Dataset records
[Start of Attachment]

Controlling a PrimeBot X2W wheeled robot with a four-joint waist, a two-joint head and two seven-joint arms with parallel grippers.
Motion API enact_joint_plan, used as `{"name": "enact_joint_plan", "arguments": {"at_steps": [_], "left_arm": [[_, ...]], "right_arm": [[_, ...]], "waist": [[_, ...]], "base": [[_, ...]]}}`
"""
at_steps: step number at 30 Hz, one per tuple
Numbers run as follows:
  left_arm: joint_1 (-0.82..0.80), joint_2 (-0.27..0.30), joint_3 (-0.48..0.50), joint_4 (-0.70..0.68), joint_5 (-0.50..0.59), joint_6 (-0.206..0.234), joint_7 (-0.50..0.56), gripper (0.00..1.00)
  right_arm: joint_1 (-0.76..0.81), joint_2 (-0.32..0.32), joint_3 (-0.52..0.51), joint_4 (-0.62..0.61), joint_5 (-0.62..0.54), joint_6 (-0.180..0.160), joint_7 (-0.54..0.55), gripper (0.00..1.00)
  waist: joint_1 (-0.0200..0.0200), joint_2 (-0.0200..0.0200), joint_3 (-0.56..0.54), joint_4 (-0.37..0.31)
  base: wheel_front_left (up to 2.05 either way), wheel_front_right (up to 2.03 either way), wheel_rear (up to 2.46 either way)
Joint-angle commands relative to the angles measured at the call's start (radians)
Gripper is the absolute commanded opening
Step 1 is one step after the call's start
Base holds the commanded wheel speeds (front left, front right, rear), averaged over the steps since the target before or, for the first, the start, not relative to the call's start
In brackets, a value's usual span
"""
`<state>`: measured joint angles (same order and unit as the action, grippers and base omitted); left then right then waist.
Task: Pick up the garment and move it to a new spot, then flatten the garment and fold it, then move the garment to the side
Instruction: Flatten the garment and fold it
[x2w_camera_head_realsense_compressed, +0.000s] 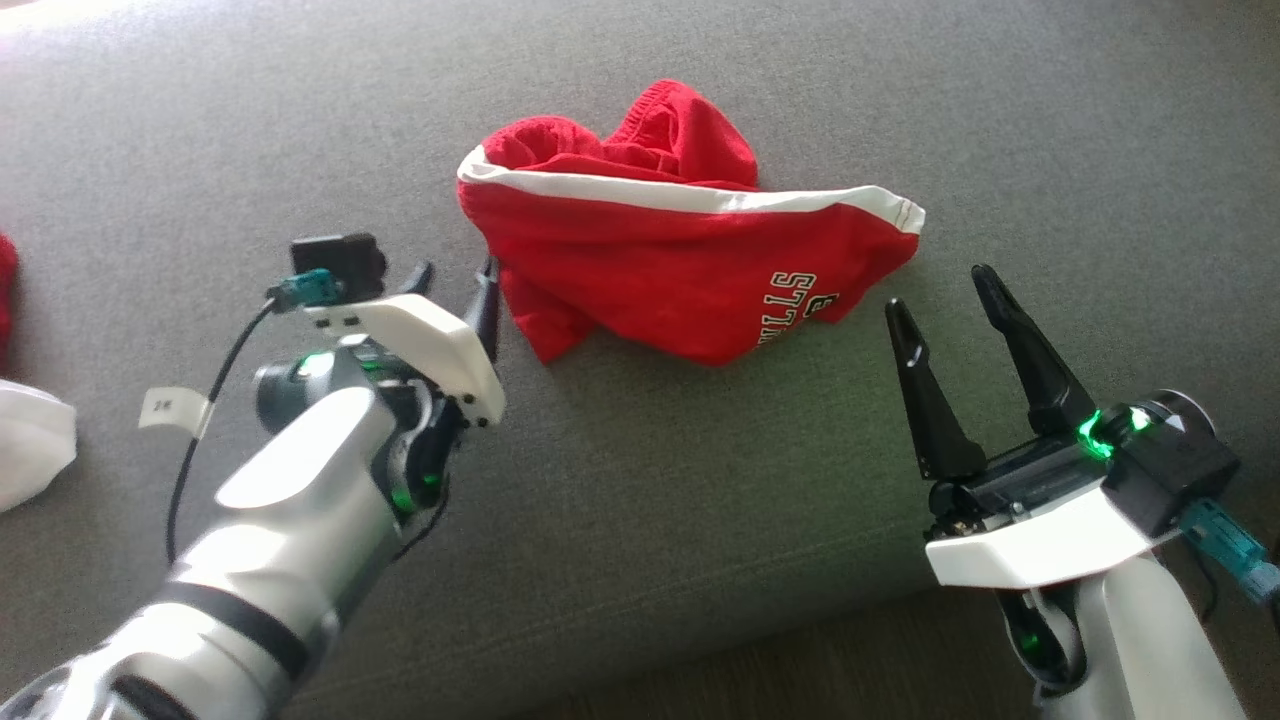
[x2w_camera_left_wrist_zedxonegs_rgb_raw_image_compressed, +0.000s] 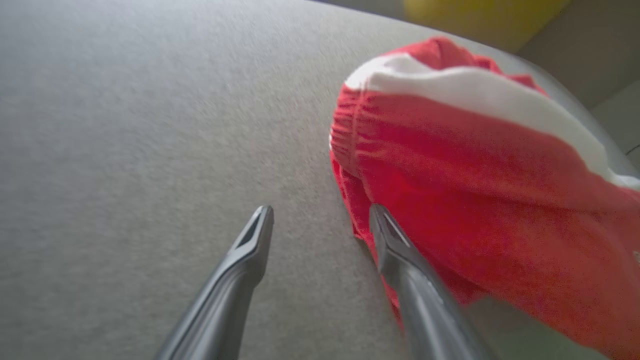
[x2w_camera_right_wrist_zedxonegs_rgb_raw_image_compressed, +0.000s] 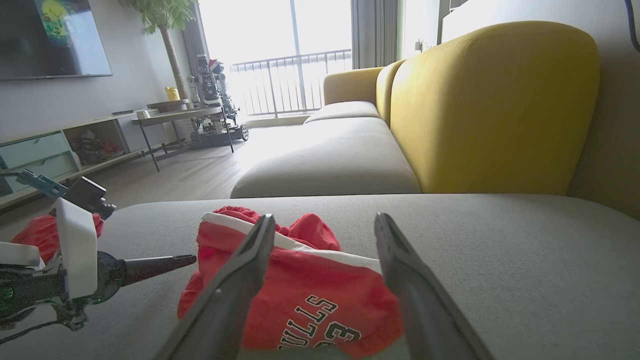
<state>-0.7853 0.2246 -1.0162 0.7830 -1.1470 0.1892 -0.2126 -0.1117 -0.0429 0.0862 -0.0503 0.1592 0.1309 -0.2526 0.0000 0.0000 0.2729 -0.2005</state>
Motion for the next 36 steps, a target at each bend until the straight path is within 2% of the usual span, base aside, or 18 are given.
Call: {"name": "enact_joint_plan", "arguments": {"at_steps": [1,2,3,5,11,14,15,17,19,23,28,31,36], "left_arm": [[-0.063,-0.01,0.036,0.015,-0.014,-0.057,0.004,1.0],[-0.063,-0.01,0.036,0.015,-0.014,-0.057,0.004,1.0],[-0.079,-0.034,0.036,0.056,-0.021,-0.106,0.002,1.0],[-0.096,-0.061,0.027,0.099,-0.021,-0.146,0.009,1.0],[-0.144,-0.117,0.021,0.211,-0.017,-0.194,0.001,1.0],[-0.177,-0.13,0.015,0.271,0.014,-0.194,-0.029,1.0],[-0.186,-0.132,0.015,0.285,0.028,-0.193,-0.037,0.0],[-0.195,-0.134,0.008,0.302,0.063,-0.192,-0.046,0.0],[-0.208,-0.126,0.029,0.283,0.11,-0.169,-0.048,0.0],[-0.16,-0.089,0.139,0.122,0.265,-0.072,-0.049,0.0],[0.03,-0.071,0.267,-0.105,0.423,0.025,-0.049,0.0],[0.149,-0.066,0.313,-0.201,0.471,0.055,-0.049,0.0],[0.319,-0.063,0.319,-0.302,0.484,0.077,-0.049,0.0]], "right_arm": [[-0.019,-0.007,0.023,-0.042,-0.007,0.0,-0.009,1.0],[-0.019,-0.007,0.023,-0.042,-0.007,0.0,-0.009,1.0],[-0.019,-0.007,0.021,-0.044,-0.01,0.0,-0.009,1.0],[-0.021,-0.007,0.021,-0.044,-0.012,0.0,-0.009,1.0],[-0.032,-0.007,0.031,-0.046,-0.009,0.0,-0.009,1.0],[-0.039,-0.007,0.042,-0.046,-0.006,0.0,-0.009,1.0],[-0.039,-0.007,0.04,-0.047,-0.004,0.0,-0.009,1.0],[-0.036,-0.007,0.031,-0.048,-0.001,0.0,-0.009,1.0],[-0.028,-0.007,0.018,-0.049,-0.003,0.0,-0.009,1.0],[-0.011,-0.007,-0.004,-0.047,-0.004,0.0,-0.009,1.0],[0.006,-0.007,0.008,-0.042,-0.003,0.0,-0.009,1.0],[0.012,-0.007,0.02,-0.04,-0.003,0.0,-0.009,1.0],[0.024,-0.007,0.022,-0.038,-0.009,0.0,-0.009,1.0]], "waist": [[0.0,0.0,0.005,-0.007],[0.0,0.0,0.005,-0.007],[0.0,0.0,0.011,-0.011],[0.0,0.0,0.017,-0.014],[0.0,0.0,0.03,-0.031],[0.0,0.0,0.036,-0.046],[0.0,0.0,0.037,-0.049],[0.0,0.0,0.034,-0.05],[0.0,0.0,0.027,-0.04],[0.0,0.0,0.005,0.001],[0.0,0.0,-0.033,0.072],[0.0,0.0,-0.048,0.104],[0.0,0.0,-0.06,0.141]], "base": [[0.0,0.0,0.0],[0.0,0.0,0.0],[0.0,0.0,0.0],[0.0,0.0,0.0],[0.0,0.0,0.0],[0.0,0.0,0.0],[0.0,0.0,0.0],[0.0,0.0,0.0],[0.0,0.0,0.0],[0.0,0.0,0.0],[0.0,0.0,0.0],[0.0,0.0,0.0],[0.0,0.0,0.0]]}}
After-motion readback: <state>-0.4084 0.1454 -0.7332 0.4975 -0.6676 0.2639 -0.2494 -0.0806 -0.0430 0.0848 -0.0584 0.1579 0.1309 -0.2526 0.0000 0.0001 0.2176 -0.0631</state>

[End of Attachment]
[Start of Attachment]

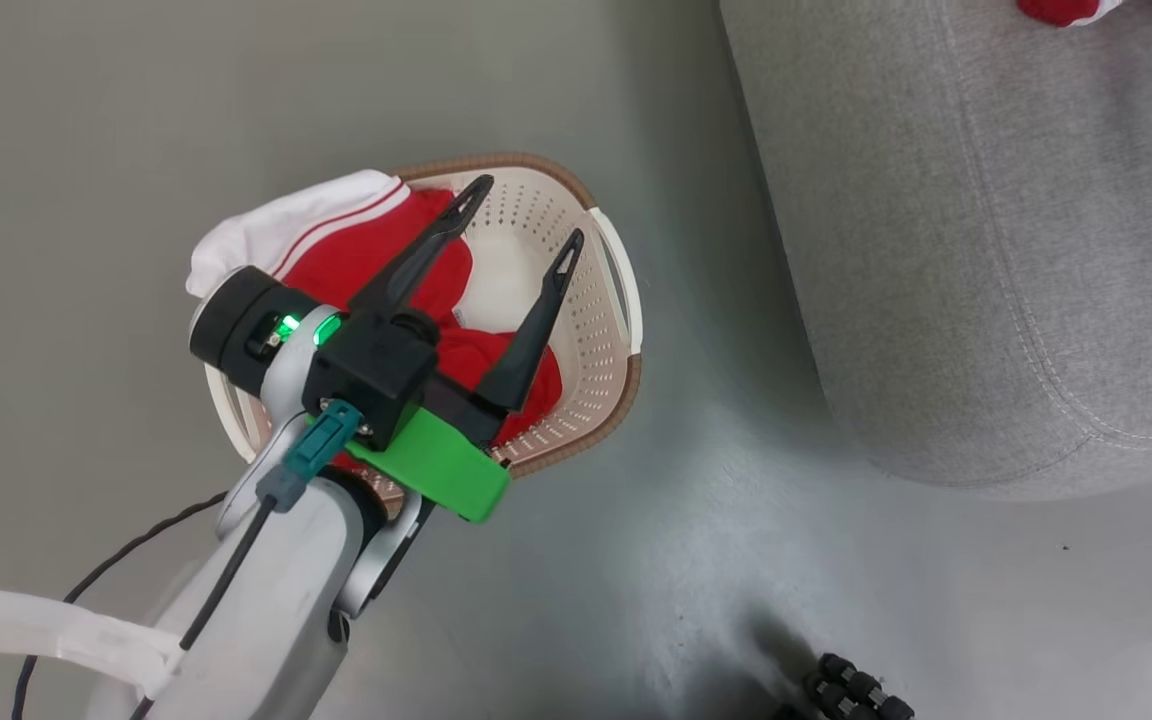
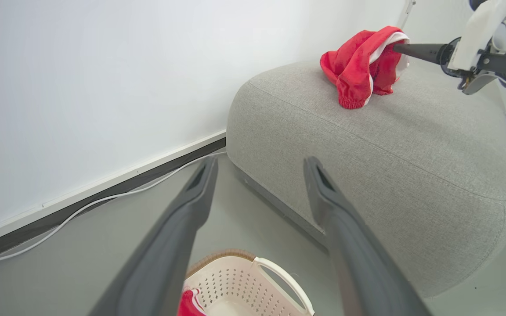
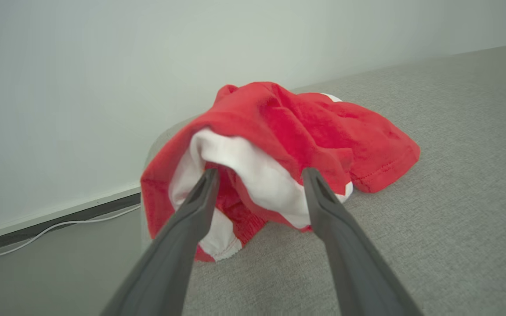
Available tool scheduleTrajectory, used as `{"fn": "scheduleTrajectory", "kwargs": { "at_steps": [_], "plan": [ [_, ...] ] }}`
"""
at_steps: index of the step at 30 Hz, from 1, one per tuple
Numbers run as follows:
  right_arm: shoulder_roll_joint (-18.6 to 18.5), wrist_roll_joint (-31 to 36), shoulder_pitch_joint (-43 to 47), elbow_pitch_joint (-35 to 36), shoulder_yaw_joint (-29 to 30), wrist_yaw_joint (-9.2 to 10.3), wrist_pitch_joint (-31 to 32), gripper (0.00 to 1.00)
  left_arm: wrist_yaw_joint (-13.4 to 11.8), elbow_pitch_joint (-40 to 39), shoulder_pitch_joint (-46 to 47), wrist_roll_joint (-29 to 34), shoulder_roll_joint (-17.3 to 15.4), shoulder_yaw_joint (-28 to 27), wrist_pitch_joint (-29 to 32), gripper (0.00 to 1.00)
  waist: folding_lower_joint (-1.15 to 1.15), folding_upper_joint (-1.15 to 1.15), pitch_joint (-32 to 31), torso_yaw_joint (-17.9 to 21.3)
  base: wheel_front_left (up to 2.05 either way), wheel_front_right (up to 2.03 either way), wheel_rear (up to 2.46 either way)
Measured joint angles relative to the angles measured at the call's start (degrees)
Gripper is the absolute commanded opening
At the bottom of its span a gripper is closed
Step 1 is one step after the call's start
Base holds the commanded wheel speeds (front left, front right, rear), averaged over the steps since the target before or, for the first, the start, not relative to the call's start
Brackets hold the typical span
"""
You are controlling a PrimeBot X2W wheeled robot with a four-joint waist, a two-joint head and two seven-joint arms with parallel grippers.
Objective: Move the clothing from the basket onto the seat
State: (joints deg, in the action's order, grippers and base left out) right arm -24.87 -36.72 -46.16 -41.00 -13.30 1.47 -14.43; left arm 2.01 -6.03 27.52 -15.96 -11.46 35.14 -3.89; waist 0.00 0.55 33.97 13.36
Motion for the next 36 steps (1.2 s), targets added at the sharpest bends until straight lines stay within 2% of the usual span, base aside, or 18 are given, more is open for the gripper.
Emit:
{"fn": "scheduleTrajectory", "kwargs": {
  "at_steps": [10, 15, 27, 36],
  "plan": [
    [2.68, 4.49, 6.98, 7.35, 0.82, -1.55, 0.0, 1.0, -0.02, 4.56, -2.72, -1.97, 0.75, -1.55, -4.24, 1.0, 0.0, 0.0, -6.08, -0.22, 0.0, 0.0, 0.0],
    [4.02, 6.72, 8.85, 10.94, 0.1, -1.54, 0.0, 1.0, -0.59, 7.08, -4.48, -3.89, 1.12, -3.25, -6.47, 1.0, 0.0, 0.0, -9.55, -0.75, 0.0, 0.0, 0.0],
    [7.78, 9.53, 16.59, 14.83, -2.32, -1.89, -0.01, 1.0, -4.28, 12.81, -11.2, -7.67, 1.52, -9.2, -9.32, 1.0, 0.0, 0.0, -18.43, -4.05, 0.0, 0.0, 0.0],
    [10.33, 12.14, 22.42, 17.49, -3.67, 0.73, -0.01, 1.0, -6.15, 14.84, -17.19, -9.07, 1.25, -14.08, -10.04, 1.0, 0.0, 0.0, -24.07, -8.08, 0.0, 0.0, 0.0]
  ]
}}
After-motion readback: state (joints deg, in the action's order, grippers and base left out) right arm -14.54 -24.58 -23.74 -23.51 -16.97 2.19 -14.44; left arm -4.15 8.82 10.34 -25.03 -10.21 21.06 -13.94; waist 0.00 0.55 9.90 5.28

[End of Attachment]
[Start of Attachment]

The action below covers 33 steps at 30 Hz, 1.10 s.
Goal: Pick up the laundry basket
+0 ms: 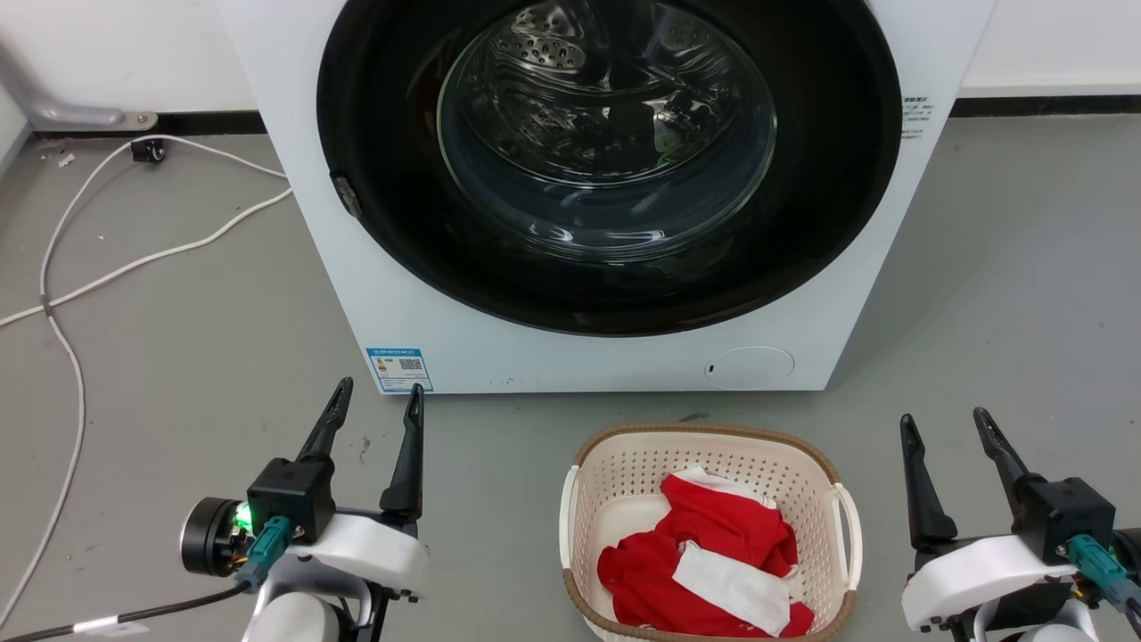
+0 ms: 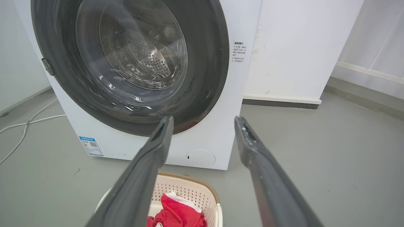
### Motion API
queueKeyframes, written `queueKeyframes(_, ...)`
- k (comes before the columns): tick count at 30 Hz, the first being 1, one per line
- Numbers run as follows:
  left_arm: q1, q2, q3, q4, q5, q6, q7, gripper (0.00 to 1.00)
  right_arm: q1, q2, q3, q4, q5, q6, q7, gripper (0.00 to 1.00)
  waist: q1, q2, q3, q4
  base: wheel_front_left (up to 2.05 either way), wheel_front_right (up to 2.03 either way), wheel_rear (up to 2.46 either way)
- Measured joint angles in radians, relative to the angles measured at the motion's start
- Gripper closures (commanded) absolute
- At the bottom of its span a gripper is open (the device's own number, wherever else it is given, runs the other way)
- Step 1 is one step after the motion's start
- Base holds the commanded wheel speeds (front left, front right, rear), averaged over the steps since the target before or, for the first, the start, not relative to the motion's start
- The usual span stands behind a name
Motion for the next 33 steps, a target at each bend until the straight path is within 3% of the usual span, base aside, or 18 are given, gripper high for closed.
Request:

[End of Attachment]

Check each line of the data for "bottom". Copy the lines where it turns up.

At the bottom of its span a gripper is closed
- At the bottom of its span a gripper is open (the device's own number, wherever else it is given, runs the other way)

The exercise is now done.